Aos 23 anos, a bióloga Mariana Nascimento, moradora de São Mateus (ES), utiliza o Sistema Único de Saúde (SUS) e enfrenta as mesma dificuldades que milhares de brasileiros que contam apenas com o SUS quando necessitam de Atenção Primária à Saúde (APS): o acesso a um atendimento digno.
Assim como Mariana, 69% dos 17,3 milhões de usuários adultos que procuraram algum serviço da Atenção Primária à Saúde (APS) do SUS, são mulheres. Destas, 60,9% são negras, conforme revela o segundo volume da Pesquisa Nacional de Saúde (PNS), publicado na última quarta-feira (21) pelo Instituto Brasileiro de Geografia e Estatística (IBGE).
Para a bióloga, além do tempo de espera, o despreparo dos profissionais brancos quando precisam atender um paciente negro também é um problema:
“Infelizmente estamos acostumados com a demora do atendimento, mas da última vez que eu precisei, fiquei muito chateada. Um médico branco, já idoso, expôs o resultado do meu exame neurológico em um corredor lotado de pacientes. Ele disse que ‘não ia precisar abrir minha cabeça’, de forma muito arrogante, para todos ouvirem”, explica a jovem.
A pesquisa do IBGE teve início em agosto de 2019. Um questionário foi aplicado aos moradores com 18 anos ou mais de idade que tiveram pelo menos dois atendimentos com o mesmo médico em Unidades Básicas de Saúde (UBS) ou Unidades de Saúde da Família (USF) nos últimos seis meses anteriores à data de entrevista. Além de cor ou raça, foram investigadas características como sexo, grupos de idade, estado conjugal, ocupação e renda dos usuários dos serviços.
Os resultados apontaram que 53,8% dos usuários de APS não tinham emprego e 64,7% tinham renda domiciliar per capita inferior a um salário mínimo. Em relação à idade, 35,8% tinham entre 40 a 59 anos e 65,0% eram cônjuges. Cerca de 94,4% dos usuários analisados não tinham plano de saúde.
O questionário aplicado também solicitava atribuição de notas ao atendimento que os pacientes receberam. Os valores foram usados para calcular o Escore Geral da APS, que varia de 0 a 10. O Escore Geral da APS do Brasil, obtido na pesquisa, foi de 5,9 – número abaixo do escore que indica excelência na atenção à saúde (6,6).

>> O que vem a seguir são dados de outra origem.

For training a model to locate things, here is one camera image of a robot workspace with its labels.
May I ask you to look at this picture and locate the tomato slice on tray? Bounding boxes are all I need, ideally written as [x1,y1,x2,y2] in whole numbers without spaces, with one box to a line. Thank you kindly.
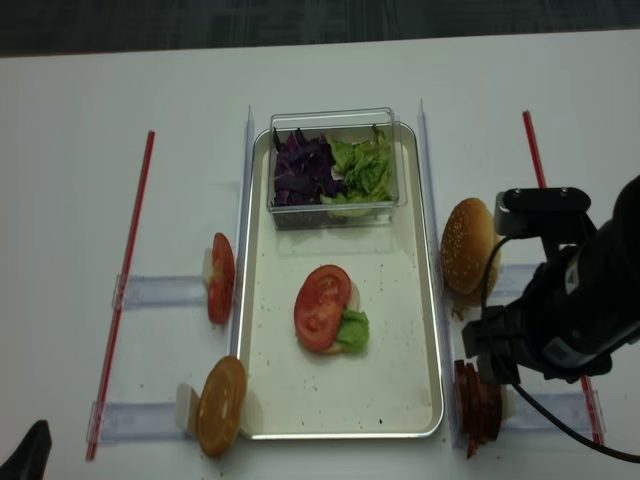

A qualidade do atendimento pode ser algo determinante na frequência dos pacientes às unidades de saúde. A última experiência de Mariana Nascimento por exemplo, deixou-a traumatizada. “Eu fiquei sem entender o tratamento que tive. Mesmo estando na frente de outras pessoas, bastava o médico dizer que estava tudo bem comigo. Desde então não retornei lá”, finaliza a bióloga.
Ainda de acordo com a pesquisa, homens e mulheres têm uma percepção semelhante em relação ao atendimento do serviço oferecido pelo SUS, com notas de 5,9 e 5,8 respectivamente. Assim como os usuários brancos (5,9) e os negros (5,9). Sob a perspectiva da faixa etária, a maior nota foi dada por pessoas idosas, aquelas que têm 60 anos ou mais de idade (6,1), em contraposição à nota dada pelos jovens entre 18 e 39 anos (5,6).